Sympathy For The Weatherman

Sep 30, 2016

BY RYAN BOWER – SR. DATA SCIENTIST

This year to end our summer, our family loaded the car and headed to the Outer Banks for a relaxing week at the beach. Unfortunately, as we were heading for Nags Head, tropical storm Hermine was heading there too. When I am at home, I will usually just do a daily umbrella-check of the weather on my phone. But on our vacation, I became a Weather Channel junkie as our family watched the storm swoop in to ruin our perfect beach weather.

“This is ridiculous!” my wife exclaimed, looking at the forecast one evening, “the rain will end in exactly 33 minutes, but for every hour through the rest of the night there’s a 50% chance of rain.” This combination of overly specific and wildly vague forecasts is tough to understand. Is there really a 50% chance of rain throughout the night? Or is it really 100% chance of rain for half of the rest of the night? Or is each individual hour its own 50/50 dice roll where it could, theoretically, not rain at all?

Thinking more about this forecast though, I had a bit more sympathy for the problem faced by the weatherman. It would be easy to deliver the forecast if we knew exactly what weather was coming. But weather is unpredictable and sometimes changes. Not only does the weatherman have to tell us what he thinks the weather will be, he also has to tell us how confident he is in that prediction. What seems to be a simple weather predicting problem is just the type of problem a Data Scientist faces every day: how do you convey complex and predictive information to an unknown audience?

Of course, the forecaster could always just stick to weather emojis. The weather app on my phone consists of a couple pictograms of the next day’s weather and a temperature. These provide a simple and effective forecast, but ultimately, many of us want to know more details. The simple averages won’t do the job. Just like an analysis of data that merely scratches the surface, this forecast has limited usefulness. More often, we want the most accurate and complete forecast possible. Currently, I want to know if it will rain, how much it will rain, and when—if ever—it will stop raining. Down to the hour, if possible.

Ideally, everyone looking at the weather forecast would be a meteorologist. The weatherman’s job would be far simpler if we all understood the nuance of complex meteorological charts. But expecting the audience to understand all the details of niche charts and graphs is asking too much.

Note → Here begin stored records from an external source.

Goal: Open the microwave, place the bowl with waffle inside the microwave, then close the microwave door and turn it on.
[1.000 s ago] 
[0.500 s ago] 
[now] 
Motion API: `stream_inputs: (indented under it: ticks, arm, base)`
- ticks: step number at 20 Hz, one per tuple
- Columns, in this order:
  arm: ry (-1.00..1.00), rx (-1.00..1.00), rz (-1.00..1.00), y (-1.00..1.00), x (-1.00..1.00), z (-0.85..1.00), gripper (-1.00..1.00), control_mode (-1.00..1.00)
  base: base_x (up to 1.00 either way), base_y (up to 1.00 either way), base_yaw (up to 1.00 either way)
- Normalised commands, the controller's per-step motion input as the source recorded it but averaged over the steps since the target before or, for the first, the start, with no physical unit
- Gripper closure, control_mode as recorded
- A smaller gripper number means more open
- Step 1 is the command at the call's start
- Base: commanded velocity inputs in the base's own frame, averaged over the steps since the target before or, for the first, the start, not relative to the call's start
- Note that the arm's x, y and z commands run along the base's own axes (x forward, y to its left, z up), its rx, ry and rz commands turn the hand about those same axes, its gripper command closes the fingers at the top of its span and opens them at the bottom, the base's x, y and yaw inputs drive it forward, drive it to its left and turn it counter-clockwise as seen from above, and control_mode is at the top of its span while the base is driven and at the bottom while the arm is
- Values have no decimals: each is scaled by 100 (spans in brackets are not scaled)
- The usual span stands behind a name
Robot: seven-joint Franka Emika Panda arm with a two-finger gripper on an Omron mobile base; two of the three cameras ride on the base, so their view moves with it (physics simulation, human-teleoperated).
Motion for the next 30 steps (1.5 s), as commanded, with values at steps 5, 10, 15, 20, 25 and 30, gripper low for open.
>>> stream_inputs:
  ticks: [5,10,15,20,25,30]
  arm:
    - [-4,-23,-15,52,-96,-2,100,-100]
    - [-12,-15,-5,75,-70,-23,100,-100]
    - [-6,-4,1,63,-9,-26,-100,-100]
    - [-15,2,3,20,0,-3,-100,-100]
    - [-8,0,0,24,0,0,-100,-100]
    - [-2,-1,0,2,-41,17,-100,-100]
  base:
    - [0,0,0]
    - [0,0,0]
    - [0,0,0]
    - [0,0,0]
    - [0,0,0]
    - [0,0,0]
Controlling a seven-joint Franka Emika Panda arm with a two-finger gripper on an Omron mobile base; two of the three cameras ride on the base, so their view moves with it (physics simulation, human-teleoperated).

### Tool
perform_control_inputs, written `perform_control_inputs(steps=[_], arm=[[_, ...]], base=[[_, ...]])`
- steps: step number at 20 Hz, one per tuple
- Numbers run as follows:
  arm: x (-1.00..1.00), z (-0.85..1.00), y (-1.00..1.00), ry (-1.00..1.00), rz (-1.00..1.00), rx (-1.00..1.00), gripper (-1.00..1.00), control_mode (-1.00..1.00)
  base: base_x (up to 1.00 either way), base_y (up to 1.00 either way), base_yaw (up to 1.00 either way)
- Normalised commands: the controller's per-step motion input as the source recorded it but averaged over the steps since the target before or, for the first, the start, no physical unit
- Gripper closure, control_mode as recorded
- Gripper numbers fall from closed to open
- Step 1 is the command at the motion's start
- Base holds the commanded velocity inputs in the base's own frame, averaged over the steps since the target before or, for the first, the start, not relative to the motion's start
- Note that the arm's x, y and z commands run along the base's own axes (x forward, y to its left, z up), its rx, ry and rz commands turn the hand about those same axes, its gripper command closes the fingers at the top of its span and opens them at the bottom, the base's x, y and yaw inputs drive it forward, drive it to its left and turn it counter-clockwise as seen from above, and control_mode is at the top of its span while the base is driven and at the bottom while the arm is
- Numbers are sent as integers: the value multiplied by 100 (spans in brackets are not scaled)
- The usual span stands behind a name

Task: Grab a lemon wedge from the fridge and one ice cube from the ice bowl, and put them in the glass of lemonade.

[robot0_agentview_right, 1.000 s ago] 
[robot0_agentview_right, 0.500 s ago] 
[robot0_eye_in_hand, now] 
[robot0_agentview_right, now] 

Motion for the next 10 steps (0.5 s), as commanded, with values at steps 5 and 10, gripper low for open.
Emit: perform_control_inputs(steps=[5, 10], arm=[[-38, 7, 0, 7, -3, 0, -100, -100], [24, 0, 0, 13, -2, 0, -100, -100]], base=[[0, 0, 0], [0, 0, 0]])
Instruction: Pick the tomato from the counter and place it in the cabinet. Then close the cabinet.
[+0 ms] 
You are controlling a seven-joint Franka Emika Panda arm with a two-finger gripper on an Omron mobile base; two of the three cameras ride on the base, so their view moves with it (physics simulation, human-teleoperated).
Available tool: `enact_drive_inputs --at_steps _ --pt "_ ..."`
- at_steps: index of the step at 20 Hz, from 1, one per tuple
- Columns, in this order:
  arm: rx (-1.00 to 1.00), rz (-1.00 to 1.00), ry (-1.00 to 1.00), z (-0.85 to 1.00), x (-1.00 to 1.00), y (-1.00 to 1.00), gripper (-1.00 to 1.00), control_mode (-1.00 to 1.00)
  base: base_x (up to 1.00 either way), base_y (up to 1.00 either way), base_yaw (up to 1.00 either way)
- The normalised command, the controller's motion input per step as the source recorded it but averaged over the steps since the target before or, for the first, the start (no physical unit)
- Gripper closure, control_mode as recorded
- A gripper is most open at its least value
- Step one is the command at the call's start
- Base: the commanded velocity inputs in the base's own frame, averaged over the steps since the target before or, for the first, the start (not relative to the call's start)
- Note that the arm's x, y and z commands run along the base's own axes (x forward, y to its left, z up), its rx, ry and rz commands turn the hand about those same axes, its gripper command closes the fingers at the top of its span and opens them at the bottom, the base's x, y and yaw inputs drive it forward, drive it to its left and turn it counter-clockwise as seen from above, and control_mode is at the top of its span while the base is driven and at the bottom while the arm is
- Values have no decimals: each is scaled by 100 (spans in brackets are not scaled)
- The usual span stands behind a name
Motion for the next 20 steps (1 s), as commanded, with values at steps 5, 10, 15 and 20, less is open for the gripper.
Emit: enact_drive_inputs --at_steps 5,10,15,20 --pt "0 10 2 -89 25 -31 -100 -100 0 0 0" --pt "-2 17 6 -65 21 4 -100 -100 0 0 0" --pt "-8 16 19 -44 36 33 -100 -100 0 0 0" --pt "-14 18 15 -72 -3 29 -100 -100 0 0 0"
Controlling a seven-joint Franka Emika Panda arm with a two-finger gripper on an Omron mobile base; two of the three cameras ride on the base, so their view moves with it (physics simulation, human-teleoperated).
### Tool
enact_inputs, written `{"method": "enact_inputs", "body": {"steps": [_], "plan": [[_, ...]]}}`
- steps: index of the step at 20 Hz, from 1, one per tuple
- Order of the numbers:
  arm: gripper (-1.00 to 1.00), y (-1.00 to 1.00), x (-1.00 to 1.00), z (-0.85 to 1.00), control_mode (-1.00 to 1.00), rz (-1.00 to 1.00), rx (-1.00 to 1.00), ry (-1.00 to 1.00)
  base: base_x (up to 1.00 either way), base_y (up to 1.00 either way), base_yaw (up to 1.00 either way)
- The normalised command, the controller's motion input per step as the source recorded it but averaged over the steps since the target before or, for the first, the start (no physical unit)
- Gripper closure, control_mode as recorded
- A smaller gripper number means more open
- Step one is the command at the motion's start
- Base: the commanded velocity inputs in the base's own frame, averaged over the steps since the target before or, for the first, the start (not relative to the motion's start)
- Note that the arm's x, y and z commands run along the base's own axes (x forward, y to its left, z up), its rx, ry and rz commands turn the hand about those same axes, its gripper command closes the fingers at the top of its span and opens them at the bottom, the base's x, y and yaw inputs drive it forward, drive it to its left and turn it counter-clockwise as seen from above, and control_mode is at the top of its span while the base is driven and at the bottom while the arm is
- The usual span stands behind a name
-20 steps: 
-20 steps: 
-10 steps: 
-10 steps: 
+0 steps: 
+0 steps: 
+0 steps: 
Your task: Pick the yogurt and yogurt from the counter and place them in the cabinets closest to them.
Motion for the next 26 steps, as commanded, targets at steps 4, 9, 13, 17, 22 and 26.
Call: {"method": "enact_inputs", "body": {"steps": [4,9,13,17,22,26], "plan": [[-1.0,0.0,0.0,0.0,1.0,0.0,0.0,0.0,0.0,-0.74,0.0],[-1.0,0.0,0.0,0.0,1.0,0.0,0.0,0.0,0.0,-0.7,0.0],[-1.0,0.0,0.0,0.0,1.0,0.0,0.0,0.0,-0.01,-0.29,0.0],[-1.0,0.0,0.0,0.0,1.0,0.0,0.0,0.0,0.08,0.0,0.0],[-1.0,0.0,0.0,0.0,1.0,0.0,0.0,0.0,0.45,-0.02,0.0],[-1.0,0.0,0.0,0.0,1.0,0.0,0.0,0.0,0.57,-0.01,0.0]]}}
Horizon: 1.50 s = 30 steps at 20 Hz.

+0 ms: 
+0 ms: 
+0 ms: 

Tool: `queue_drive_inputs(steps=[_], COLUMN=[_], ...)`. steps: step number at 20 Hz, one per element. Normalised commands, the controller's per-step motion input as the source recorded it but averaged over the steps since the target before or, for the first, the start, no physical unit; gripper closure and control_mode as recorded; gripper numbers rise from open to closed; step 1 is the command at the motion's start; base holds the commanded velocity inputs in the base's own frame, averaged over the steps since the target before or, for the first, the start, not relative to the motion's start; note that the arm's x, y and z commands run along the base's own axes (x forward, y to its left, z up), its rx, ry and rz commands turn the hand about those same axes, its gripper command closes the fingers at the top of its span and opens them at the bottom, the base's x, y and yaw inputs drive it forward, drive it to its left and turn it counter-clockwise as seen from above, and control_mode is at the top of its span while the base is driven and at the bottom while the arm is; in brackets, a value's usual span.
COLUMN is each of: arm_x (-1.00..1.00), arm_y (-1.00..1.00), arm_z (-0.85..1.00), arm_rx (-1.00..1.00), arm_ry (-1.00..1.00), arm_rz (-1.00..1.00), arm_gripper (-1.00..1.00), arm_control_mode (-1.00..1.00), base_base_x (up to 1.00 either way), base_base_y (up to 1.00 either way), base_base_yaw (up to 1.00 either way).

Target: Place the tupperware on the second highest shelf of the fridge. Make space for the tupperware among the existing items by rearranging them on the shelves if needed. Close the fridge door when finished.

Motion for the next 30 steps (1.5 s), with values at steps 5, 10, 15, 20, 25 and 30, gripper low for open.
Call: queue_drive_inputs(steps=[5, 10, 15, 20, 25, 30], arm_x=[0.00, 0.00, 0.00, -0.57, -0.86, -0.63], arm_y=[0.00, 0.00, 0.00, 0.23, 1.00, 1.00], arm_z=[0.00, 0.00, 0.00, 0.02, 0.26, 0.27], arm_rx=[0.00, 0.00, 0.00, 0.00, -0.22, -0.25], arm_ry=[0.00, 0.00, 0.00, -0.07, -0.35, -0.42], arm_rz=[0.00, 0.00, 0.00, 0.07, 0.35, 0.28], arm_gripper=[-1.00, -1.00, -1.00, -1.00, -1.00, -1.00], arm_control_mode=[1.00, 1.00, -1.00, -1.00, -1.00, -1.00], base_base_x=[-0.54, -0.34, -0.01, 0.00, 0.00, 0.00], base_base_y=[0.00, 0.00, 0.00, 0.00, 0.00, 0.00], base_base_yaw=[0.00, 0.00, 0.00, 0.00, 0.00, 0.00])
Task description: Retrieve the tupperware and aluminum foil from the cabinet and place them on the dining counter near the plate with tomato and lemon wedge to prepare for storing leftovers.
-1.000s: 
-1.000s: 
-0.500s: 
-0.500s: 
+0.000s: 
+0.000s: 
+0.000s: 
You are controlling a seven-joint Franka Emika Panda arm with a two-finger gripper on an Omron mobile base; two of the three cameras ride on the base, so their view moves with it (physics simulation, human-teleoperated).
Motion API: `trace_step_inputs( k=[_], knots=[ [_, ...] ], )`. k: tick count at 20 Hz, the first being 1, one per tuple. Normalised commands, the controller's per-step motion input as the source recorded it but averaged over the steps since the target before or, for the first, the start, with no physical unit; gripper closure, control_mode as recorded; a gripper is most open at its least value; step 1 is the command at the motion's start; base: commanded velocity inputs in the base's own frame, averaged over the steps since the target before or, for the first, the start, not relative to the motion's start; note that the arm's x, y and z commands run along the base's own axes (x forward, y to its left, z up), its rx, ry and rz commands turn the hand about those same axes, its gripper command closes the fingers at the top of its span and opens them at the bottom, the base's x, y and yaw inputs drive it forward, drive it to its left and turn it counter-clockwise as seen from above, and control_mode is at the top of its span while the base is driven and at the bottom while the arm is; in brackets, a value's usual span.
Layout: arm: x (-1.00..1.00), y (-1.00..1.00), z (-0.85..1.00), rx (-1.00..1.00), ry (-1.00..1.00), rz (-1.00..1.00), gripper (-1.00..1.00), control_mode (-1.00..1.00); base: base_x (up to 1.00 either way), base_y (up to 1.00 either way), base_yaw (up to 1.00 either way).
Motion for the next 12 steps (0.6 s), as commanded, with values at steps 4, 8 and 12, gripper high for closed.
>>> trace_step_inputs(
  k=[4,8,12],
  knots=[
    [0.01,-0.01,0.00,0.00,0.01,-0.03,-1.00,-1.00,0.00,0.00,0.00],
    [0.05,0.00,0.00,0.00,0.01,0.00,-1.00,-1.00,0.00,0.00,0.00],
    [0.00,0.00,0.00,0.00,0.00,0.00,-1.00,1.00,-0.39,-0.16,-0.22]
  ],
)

This is a trap that is so easy for Data Scientists to fall into. It would be so much simpler for us if we could just present ideas and insight in a way that makes the most sense to us. When we fall into that trap, we end up talking over the head of our audience (keep in mind, a very intelligent audience in their own areas of expertise, just not data science) and can actually add more confusion to the situation than clarity. We want to give a complete and accurate forecast, so our instinct isn’t necessarily to provide it in layman’s terms.

So what does a good forecast look like? Typically, the weatherman starts with a high-level overview over the next several days. So far, so good. Then he dives into any alerts for severe weather that might be approaching. Barring anything extraordinary, he segues to a more detailed forecast of the next day or two and then a radar map to show neighboring areas. But here’s the important part: a good forecast comes with a description. There is a story involved, so that we know rain is coming sometime, but that there is some uncertainty as to when or how much. If you listen closely, you’ll hear a lot of “probablys” and “likelys” in there. He’s not giving us any guarantees—he’s just making educated guesses based on the information he has.

This is also, incidentally, the key to a good data analysis. The big picture is important to conveying the problem. The details may be useful, but it’s the narrative that holds the analysis together. I guess maybe the weatherman is doing an admirable job of presenting uncertain information. Maybe as data scientists, we could learn something.

But honestly, right now I’d settle for a simple forecast with just a sunshine emoji.